More important than the name is to understand that each block contains three things that are necessary for creating an ad. The first is its contents – the code you can create or get from your ad network, and that you paste in the big blank space that dominates the page – the code window. We’ll use the test code recommended by the plugin developer to show you what the contents of a block might look like.
Next, you should choose where you want to insert the ad. You should know that the ad you just added can be inserted using several different methods – automatically, using a widget, or manually using shortcode. However, at this point, you must enable at least one type of page where you want to place the ad.
Next, you want to see the free real estate for your ad according to the theme you’re using. This is the “where” part – where on the specific page type you want your ads to appear automatically. To check, simply press the button that looks like four horizontal lines, and then the “Check” button in the tab that opens beneath.
Now, you can see that in this version of the Bridge theme we’re using, we can automatically add the ad after a paragraph. Selecting that option from the dropdown menu will let you choose the number of the paragraph after which we want the ad to appear. There are paragraph settings to choose from, as well as alignment options.
Once you’ve set everything right for this block, you can save the settings and expect the ad to appear after the first paragraph, aligned as you chose it to be. The results will look something along these lines.
Your ad will appear instead of the blue field with the word “test” in it. They will appear on all posts that have at least one paragraph and no conflicting features. If you only want the ad to appear on some posts, you’ll need to add it manually – shortcode comes in very handy for those purposes, as do widgets and PHP functions. You can find those by clicking on the “Manual” button right beneath the code window.
The options don’t stop there. You can, for example, open up a whole new tool menu that gives you access to banner ads, AdSense, and Amazon editors.
The tool menu also lets you access the rotation editor – it’s the button with two arrows next to the code menu button. You can set up the rotation of several ads in the same space. To do so, you first need to add a couple of new options using the plus button, give them names and code, and choose whether you want to use the share or timed rotation, and specify the values.
Clicking on the rotation button will create the appropriate code. The ads will now rotate when you place them on your pages.
These are only some of the options that should get you on your way to managing ads properly. The plugin can also, for example, add ads to the footer and the header through the option. It can also detect ad blockers and let you either show them a popup message or redirect them to another page.

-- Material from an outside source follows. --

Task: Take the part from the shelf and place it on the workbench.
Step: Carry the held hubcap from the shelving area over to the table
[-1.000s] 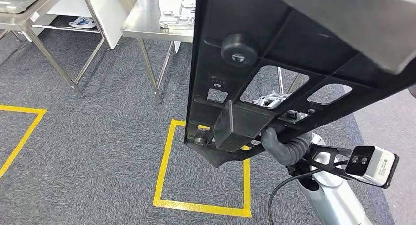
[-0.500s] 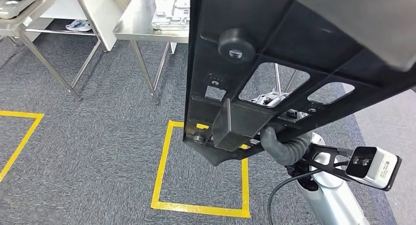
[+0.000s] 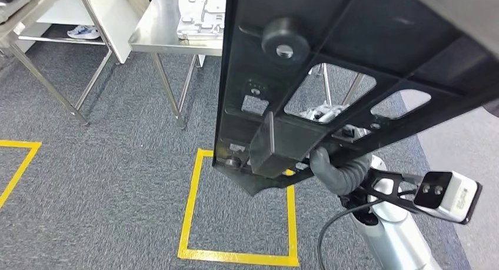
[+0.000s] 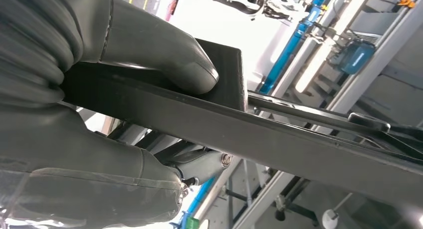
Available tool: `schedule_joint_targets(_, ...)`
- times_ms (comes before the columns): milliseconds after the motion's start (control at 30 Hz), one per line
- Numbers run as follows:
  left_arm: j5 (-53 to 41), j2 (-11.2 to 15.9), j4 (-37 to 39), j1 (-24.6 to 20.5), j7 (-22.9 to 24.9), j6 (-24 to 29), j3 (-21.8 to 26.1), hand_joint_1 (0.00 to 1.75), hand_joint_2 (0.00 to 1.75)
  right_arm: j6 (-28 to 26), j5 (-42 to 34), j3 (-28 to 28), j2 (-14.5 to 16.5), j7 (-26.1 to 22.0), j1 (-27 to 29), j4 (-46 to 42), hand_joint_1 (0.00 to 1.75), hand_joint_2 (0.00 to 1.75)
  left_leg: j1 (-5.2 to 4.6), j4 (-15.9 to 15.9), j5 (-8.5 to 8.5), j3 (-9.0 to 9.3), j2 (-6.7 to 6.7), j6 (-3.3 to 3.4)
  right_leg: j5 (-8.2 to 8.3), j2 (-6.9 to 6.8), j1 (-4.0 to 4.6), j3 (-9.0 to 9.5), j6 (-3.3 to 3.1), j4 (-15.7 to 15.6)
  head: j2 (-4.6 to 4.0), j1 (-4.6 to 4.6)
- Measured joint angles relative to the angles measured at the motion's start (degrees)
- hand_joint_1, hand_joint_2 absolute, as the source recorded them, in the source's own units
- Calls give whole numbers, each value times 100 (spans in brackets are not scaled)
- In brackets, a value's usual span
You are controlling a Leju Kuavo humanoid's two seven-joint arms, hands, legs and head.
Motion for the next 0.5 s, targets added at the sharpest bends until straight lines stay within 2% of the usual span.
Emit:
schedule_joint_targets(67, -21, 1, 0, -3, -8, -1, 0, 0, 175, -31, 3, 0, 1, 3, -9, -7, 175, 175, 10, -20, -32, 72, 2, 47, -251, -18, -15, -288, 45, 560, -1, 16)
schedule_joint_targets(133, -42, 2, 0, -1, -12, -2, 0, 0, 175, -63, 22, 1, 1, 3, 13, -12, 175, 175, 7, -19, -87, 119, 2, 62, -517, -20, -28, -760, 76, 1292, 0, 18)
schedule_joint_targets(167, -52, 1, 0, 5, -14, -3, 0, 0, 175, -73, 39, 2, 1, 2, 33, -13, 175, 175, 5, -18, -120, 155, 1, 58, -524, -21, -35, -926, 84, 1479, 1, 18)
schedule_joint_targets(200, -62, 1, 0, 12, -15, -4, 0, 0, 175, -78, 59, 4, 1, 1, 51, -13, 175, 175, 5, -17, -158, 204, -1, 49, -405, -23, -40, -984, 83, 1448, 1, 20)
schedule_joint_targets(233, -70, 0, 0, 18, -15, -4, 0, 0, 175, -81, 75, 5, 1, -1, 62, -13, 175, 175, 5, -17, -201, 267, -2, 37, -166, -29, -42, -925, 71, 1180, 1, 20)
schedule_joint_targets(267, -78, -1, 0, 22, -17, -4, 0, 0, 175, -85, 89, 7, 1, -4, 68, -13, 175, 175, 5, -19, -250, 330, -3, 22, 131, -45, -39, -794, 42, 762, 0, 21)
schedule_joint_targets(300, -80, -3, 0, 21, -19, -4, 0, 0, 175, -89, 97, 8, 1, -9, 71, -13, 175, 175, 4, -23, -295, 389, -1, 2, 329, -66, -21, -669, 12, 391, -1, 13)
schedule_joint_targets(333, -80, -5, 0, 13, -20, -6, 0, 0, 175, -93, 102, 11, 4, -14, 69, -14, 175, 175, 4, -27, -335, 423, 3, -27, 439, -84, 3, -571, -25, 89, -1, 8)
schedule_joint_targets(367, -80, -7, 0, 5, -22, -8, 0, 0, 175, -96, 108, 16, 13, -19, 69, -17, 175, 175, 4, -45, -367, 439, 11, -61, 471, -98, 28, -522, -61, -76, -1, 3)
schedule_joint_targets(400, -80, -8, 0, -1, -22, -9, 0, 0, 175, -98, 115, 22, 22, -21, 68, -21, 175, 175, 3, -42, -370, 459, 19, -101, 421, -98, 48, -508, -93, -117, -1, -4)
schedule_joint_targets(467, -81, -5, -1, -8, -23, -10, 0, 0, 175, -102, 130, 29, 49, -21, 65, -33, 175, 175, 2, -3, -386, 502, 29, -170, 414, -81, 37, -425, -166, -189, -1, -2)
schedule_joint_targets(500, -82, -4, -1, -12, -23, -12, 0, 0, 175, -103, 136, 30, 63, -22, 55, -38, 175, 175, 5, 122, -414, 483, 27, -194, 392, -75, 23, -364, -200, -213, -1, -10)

Of course, to get the full benefits of the plugin, you’d have to use the paid version. But even the things you can do with the free version will be enough to allow for some basic ad management.
Let’s Wrap It Up!
When you’re considering the ways you have at your disposal for website monetization, ads are bound to come up soon or later. Advertising might not be what makes the world go around, but it seems to be powering the internet to a degree large enough that it’s impractical to try to avoid it.
Thanks to ad management solutions, however, you can do your best to make the ads as easy on the eyes and non-intrusive as possible. If you have a knack for it, and you have the right tool, you can make ads an integral part of the user experience. The “having a knack” part is up to you. For the right tool, Ad Inserter might be a solid choice.